DIGNIDAD EN VOZ ALTA
Lic. Ricardo Lucano

Una democracia se construye con palabras. Pero parece que se buscan imponer dispositivos de control y que el miedo termine ocupando el lugar del argumento. Cuando el poder responde a la crítica con dureza o con silencios impuestos, algo esencial se resquebraja.

La falacia ad baculum, del latín «sutileza engañosa del garrote». Ocurre cuando alguien pretende convencer no con razones, sino con la fuerza. En el Perú, no solo se busca que la gente no hable; se pretende enseñarle a callar como algo normalizado.

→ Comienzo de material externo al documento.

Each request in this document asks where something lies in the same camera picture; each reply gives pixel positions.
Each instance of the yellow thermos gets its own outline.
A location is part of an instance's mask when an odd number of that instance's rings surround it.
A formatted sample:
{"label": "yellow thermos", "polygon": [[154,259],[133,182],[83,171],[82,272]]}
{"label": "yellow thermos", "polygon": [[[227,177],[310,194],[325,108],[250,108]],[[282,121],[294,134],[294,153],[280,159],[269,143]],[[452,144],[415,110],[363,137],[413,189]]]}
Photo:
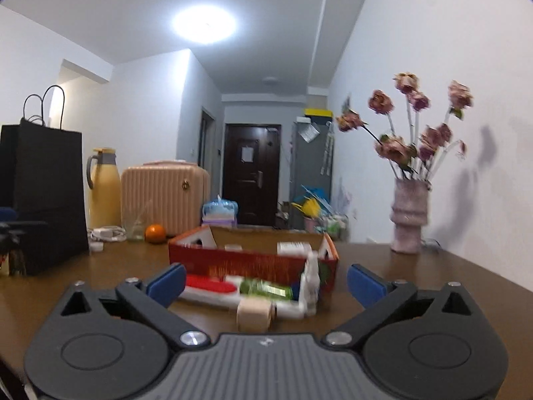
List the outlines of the yellow thermos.
{"label": "yellow thermos", "polygon": [[[118,174],[114,149],[93,149],[96,155],[87,160],[87,184],[89,185],[89,227],[122,224],[121,177]],[[91,171],[92,160],[97,164]]]}

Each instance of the black paper bag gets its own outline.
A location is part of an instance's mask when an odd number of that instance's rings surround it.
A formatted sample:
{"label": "black paper bag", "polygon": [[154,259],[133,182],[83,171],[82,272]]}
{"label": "black paper bag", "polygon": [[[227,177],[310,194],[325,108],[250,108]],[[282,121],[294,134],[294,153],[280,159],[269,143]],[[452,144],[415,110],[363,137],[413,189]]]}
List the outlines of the black paper bag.
{"label": "black paper bag", "polygon": [[48,224],[46,233],[28,234],[21,242],[28,275],[89,249],[83,185],[81,133],[22,118],[16,139],[13,207],[19,221]]}
{"label": "black paper bag", "polygon": [[0,132],[0,207],[13,207],[19,125],[2,125]]}

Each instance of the artificial flower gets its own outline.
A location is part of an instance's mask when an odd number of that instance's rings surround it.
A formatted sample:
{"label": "artificial flower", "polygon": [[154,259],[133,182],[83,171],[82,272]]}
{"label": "artificial flower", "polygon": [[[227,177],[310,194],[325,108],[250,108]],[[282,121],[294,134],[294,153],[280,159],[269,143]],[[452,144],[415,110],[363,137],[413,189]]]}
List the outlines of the artificial flower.
{"label": "artificial flower", "polygon": [[410,72],[401,72],[394,77],[396,81],[396,88],[404,95],[418,90],[418,77]]}
{"label": "artificial flower", "polygon": [[418,150],[414,144],[407,147],[407,153],[411,158],[418,158]]}
{"label": "artificial flower", "polygon": [[382,137],[380,143],[376,142],[375,149],[377,154],[385,159],[389,159],[399,165],[407,165],[411,156],[409,155],[409,147],[407,147],[402,137]]}
{"label": "artificial flower", "polygon": [[437,130],[440,132],[442,140],[445,143],[449,143],[452,135],[450,127],[446,123],[443,123],[437,128]]}
{"label": "artificial flower", "polygon": [[337,117],[338,128],[341,132],[348,132],[351,129],[359,129],[366,125],[359,117],[359,114],[353,111],[347,111],[340,117]]}
{"label": "artificial flower", "polygon": [[430,128],[429,126],[426,126],[426,130],[422,133],[420,139],[423,144],[435,151],[445,144],[440,131],[438,129]]}
{"label": "artificial flower", "polygon": [[448,96],[450,98],[451,107],[454,110],[462,110],[466,106],[472,106],[473,96],[470,89],[457,81],[452,81],[448,87]]}
{"label": "artificial flower", "polygon": [[368,100],[368,107],[377,114],[388,114],[394,110],[391,98],[381,90],[374,90],[372,97]]}
{"label": "artificial flower", "polygon": [[423,110],[424,108],[430,108],[431,102],[422,92],[414,91],[409,93],[407,97],[409,98],[409,103],[412,105],[412,109],[417,112]]}
{"label": "artificial flower", "polygon": [[435,151],[427,144],[422,144],[420,146],[420,149],[418,150],[418,157],[423,163],[431,159],[433,155],[435,155]]}

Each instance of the ceiling light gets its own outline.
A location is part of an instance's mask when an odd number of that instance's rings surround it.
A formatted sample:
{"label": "ceiling light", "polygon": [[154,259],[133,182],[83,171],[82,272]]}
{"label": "ceiling light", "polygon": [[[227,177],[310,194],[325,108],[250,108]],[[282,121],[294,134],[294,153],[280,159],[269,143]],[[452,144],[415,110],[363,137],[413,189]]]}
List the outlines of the ceiling light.
{"label": "ceiling light", "polygon": [[215,6],[194,6],[178,13],[174,30],[181,37],[200,44],[212,44],[225,39],[235,31],[235,20]]}

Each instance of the pink vase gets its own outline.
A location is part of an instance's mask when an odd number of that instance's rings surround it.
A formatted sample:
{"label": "pink vase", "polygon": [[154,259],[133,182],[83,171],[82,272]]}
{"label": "pink vase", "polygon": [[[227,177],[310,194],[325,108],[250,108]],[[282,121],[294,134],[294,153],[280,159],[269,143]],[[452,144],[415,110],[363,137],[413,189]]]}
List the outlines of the pink vase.
{"label": "pink vase", "polygon": [[396,179],[391,221],[396,253],[418,254],[422,246],[422,226],[427,224],[428,188],[420,180]]}

Y esa enseñanza se disfraza de prudencia. «Si quieren protestar, háganlo sin alterar el orden, dentro de su casa», se dice con una autoridad y calma que suena sensata, pero que esconde un mensaje más profundo: si tu acento, tu origen o tu manera de pensar incomodan y es en la calle, tu palabra vale nada. No se castiga la movilización callejera, se castiga el atrevimiento de pensar diferente. No se teme a las marchas, sino a las ideas honestas que ponen en evidencia el caos estructural político actual.

Hannah Arendt recordaba que la violencia es el último recurso de quien ha perdido el poder; cuando el Estado necesita imponer miedo para hacerse respetar, ya no gobierna, apenas sobrevive. Y cada vez que la intimidación reemplaza al diálogo, la democracia del país se achica un poco más: dejamos de confiar en ella, dejamos de escucharnos, dejamos de creer que pensar juntos todavía vale la pena.

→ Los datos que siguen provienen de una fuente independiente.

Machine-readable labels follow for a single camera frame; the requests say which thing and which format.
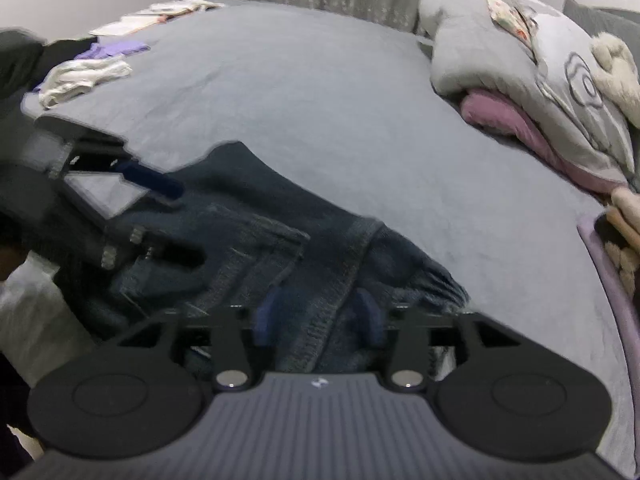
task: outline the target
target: plush toy
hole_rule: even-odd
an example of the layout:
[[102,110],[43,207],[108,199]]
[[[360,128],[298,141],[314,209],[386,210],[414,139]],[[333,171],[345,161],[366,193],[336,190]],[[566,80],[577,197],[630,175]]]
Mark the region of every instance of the plush toy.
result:
[[592,74],[598,89],[640,128],[640,84],[634,57],[620,38],[601,32],[591,40],[591,52],[602,67]]

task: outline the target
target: flower drawing on pillow
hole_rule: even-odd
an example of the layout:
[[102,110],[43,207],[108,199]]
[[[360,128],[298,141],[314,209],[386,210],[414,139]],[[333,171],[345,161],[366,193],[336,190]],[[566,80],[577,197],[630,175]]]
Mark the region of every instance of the flower drawing on pillow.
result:
[[564,64],[564,73],[571,96],[580,106],[602,108],[602,96],[593,82],[589,67],[579,54],[569,54],[569,59]]

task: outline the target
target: white logo
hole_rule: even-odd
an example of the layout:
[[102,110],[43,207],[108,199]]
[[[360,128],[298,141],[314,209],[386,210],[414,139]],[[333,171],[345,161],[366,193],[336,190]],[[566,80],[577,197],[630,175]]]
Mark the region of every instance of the white logo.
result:
[[329,381],[327,381],[324,377],[318,377],[315,381],[311,381],[312,386],[315,386],[320,390],[329,385]]

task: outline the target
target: mattress
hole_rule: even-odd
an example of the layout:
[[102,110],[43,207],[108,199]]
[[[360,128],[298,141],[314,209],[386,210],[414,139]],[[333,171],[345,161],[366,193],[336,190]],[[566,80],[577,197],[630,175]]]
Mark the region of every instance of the mattress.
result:
[[[632,476],[625,354],[576,230],[598,202],[466,124],[434,93],[416,36],[317,10],[226,2],[136,33],[151,51],[129,58],[129,78],[52,112],[125,137],[163,171],[241,140],[300,186],[381,219],[446,266],[473,309],[603,381],[614,409],[598,452]],[[22,107],[43,112],[35,95]],[[74,184],[107,214],[141,193],[113,176]]]

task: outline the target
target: stuffed animal
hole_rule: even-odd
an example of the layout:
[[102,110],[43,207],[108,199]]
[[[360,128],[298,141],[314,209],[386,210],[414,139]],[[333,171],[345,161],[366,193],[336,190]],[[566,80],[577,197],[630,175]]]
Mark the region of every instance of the stuffed animal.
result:
[[633,126],[640,128],[638,68],[629,47],[620,38],[601,32],[592,38],[591,52],[602,67],[592,73],[598,90],[618,105]]

Michel Foucault explicaba que el poder no solo reprime, sino que moldea. Se quiere fabricar una sociedad con miedo. Cada reacción desproporcionada, cada investigación olvidada, cada silencio oportuno, enseñará que participar es peligroso, que protestar trae consecuencias. Así se instala la censura más eficaz: la que ya no necesita órdenes, porque la gente aprende sola día a día a guardar silencio.

Y, sin embargo, ocurrió. Hay una generación llamada Z, que está rompiendo ese molde con una energía distinta. No lo hacen desde la violencia ni desde el odio, sino desde la dignidad. Son jóvenes que crecieron en el mundo digital, la desconfianza política y la crisis, pero también con la convicción de que el futuro no tiene por qué ser del miedo. No piden permiso para ejercer su derecho a existir con voz alta y propia.

También marchan con ellos quienes, mucho antes, se negaron a resignarse. Trabajadores, docentes, campesinos, artistas, soñadores de todas las edades que siguen creyendo que el país puede mejorar sin renunciar a la dignidad. Son parte del mismo río de esperanza que ahora vuelve a moverse con los jóvenes, cuando dejamos de pedir permiso para pensar. La libertad de expresión no es una abstracción legal: es el aire mismo de la dignidad humana.

Cada vez que hablan, escriben o cantan su inconformidad, le recuerdan al país que la esperanza todavía respira. Y mientras haya alguien dispuesto a decir su verdad, la historia todavía nos pertenece.